Context
LedgerLoop, a SaaS finance platform, receives billing events from Stripe, Chargebee, and several regional payment providers. Today, each provider is integrated with separate batch scripts that produce inconsistent schemas, duplicate invoices, and delayed updates, causing incorrect downstream tax calculations.
You need to design a unified ingestion and normalization pipeline that converts heterogeneous provider payloads into a canonical billing model consumed by an internal tax engine.
Scale Requirements
- Providers: 8 external billing providers initially, growing to 20 within 12 months
- Throughput: 2,500 events/sec peak during monthly renewals, 300 events/sec average
- Payload size: 3-15 KB JSON/webhook event
- Daily volume: ~120M billing events/day, ~700 GB raw JSON/day
- Latency target: provider event to tax-engine-ready record in < 2 minutes P95
- Retention: raw immutable events for 7 years; normalized serving tables for 24 months hot storage
Requirements
- Ingest both webhooks and periodic API backfills from providers such as Stripe and Chargebee.
- Normalize invoices, subscriptions, refunds, credits, disputes, and customer tax attributes into a canonical schema.
- Handle out-of-order delivery, retries, duplicate webhooks, and provider-specific schema/version changes.
- Guarantee idempotent processing so the tax engine never receives duplicate taxable events.
- Support replay/backfill for a single provider, merchant account, or date range without corrupting downstream state.
- Expose curated tables or topics for the internal tax engine and finance analytics.
- Implement data quality checks for missing currency, invalid country codes, negative invoice totals, and referential integrity between invoice and line items.
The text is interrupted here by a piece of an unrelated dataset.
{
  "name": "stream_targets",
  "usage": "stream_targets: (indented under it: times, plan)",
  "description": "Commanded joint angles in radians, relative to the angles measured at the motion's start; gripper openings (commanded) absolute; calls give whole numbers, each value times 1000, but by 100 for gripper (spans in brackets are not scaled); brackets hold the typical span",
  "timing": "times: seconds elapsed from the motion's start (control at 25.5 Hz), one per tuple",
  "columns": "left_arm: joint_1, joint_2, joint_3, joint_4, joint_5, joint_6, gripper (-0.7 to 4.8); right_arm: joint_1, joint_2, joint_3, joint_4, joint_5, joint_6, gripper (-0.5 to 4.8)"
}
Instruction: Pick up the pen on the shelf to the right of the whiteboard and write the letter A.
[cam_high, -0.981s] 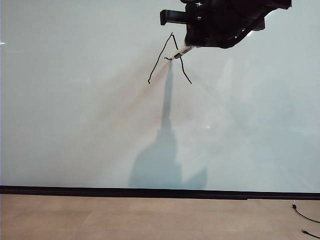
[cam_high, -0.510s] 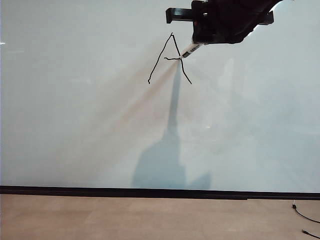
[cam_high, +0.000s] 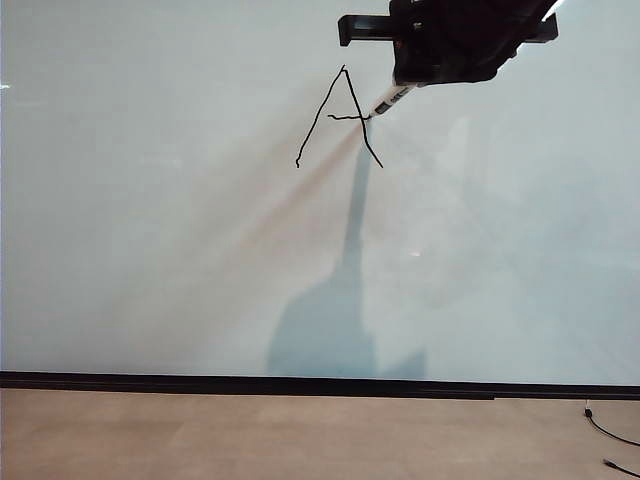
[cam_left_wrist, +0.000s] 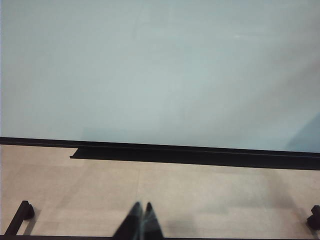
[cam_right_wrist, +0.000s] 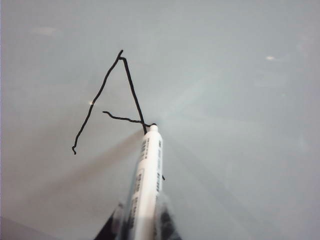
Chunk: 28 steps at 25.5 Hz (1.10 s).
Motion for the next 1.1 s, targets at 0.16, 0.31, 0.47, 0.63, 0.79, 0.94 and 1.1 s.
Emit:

- Provide observability for freshness, error rates, schema drift, and reconciliation against provider APIs.
Constraints
- Primary cloud is AWS; existing platform already uses S3, Airflow, and Snowflake.
- PCI scope must remain minimal; avoid storing raw card details.
- Tax records are audit-sensitive, so raw events must be immutable and replayable.
- Team size is 5 data engineers; operational complexity should be reasonable.
- Budget target is <$35K/month incremental infrastructure cost.